▶ **Required work**:
The number needed is how many lines in these entries contain "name"; give it alone.

--- Input data Enclosed Below ---

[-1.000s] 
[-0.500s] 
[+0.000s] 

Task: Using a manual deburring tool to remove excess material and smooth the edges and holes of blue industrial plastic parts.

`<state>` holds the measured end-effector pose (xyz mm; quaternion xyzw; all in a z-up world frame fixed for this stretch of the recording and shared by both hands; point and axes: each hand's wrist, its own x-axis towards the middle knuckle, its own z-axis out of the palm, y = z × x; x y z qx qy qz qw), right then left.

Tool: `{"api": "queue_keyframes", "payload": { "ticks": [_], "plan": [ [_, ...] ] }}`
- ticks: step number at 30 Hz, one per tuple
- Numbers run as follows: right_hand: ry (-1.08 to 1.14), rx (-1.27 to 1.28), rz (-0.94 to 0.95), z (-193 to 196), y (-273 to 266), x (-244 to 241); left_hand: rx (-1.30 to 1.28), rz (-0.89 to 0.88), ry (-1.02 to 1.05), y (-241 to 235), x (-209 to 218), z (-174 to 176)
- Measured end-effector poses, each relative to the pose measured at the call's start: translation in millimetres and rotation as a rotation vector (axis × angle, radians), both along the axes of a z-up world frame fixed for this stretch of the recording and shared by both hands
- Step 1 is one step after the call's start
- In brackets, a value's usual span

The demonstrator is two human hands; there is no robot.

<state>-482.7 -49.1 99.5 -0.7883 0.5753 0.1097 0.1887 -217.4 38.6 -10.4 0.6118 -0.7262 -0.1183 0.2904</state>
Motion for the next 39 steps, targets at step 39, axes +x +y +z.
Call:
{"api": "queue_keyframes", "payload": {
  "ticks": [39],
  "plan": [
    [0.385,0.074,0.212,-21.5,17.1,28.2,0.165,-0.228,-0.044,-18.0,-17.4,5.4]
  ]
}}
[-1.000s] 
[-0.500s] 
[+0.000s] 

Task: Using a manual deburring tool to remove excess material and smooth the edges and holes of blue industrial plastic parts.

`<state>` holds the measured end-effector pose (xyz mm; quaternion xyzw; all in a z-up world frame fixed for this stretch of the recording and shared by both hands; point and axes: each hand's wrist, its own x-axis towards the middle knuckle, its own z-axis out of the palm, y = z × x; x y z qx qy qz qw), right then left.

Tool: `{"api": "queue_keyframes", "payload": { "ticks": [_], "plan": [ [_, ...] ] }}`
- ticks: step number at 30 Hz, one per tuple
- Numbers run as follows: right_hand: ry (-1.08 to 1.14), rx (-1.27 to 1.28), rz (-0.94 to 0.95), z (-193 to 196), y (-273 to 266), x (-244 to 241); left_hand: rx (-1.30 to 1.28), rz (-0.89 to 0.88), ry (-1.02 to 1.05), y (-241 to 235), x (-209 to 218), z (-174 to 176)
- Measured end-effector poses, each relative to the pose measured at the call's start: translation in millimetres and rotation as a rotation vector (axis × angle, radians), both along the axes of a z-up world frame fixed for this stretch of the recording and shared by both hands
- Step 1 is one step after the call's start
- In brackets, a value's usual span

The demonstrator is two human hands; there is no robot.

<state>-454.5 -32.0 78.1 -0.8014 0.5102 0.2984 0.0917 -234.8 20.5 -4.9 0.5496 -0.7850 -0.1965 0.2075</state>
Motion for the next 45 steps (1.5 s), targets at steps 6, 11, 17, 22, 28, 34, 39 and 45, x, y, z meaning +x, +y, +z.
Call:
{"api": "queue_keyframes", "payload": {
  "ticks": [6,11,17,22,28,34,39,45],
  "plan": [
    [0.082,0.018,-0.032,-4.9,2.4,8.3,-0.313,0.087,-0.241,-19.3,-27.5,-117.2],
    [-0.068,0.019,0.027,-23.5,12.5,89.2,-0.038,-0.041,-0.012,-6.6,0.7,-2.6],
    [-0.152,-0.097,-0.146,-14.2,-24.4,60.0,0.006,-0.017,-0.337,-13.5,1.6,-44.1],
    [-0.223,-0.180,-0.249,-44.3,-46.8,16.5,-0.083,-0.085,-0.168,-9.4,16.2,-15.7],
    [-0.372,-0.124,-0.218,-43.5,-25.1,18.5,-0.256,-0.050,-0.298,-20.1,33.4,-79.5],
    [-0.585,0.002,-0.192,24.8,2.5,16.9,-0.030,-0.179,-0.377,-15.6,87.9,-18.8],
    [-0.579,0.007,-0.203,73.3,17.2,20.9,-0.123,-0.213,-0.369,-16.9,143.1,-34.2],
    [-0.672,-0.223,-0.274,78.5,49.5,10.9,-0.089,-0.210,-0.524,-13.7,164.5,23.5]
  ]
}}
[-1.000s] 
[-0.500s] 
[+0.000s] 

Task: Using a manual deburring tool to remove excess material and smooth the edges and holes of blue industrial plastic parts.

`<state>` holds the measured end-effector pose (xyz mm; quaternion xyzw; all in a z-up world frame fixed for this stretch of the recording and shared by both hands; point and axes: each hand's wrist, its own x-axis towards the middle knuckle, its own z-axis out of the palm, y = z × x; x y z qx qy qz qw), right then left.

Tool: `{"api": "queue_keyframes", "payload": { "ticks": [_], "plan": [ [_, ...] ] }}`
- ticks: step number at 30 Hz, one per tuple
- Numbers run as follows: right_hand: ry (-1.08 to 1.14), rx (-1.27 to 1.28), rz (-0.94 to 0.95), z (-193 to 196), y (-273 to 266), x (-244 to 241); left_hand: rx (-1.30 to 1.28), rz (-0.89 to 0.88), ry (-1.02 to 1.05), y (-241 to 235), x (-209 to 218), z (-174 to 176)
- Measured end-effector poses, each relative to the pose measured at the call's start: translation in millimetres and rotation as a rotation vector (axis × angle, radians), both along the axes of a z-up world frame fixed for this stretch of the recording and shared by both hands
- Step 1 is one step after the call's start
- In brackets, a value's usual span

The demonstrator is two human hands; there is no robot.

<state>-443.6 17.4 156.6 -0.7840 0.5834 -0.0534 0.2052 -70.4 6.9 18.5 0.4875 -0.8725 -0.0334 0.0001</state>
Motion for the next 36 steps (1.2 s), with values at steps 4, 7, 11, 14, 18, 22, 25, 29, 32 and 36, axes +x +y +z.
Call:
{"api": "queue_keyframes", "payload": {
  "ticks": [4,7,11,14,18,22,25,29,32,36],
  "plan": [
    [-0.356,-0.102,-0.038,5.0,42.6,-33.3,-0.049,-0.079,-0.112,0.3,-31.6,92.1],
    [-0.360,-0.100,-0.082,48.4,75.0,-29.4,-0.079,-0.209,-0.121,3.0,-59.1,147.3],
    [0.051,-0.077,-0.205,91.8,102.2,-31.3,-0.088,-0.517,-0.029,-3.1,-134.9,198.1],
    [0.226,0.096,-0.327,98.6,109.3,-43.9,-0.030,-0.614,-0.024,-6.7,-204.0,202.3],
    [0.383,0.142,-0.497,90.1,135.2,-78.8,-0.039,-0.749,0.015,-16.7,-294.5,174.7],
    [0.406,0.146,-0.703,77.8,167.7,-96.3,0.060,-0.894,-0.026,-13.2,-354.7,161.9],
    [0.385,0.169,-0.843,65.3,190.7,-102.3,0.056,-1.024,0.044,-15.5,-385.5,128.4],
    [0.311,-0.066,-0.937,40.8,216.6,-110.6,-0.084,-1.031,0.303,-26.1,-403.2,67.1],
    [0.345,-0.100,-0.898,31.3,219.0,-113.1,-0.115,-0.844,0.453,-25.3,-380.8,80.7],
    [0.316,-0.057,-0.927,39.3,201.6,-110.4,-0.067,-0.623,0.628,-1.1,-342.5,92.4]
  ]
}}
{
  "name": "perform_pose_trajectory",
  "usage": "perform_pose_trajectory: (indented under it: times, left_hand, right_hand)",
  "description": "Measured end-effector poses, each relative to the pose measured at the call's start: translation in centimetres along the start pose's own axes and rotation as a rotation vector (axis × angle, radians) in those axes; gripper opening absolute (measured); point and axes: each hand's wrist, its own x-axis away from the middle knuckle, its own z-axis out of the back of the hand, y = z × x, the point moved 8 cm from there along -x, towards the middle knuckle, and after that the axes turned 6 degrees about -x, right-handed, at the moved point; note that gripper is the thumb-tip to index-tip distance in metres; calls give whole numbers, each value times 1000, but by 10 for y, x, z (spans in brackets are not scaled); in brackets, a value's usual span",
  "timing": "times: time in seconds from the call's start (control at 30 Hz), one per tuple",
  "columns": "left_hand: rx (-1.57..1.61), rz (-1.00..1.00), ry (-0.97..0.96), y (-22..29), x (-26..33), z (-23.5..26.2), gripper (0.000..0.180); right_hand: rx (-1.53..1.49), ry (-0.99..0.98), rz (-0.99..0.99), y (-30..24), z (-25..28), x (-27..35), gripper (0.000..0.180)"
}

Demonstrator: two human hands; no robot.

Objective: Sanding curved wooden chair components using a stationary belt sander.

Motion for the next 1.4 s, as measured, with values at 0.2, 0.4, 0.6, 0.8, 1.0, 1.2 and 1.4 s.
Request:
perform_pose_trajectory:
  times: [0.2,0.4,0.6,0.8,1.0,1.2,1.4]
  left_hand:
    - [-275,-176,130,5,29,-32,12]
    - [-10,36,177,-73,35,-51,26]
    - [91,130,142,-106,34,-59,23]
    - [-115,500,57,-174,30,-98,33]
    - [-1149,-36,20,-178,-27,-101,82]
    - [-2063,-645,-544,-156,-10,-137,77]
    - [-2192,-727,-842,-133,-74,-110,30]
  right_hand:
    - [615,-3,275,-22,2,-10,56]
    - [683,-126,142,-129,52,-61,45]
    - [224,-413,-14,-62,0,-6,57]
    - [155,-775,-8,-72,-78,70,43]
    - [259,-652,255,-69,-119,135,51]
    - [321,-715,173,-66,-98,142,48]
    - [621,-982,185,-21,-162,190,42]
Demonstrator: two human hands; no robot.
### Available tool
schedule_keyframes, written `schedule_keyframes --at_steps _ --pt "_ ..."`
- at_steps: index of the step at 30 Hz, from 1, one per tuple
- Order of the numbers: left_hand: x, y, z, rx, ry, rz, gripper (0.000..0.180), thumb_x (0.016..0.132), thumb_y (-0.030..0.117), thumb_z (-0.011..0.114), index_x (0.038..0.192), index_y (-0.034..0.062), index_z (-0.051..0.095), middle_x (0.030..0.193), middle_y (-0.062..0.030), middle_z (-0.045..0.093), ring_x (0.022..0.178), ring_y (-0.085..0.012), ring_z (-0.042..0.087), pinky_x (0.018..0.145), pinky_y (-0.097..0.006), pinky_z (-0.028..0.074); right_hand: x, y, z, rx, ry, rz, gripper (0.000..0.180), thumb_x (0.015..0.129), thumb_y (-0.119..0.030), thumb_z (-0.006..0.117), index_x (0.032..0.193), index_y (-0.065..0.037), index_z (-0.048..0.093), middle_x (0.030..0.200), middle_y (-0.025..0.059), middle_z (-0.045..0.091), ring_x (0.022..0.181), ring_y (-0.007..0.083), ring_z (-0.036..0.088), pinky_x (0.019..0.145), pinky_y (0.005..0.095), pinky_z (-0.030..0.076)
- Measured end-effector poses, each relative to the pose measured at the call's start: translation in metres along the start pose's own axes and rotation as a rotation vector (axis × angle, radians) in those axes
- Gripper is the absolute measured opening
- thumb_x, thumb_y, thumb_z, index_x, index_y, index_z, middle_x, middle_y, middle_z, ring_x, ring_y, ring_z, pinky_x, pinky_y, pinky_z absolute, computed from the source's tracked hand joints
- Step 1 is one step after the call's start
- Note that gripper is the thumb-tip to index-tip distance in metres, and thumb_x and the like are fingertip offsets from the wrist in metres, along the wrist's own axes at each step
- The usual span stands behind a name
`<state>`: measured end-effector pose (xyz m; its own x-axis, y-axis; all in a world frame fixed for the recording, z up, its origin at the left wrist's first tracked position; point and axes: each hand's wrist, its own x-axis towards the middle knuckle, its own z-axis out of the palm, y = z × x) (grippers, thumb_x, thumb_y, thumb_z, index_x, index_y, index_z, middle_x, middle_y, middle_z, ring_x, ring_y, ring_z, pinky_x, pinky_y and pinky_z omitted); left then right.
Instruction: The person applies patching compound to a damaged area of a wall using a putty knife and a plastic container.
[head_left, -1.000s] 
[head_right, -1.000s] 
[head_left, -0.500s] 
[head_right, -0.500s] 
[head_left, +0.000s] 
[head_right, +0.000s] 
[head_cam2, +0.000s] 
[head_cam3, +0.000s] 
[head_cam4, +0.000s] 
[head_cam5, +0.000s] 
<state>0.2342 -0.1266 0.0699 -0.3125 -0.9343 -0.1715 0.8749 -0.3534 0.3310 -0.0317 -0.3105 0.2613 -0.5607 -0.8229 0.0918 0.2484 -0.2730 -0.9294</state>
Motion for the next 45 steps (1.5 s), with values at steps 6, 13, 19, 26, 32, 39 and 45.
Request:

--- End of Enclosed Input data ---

▶ **Task result**:
2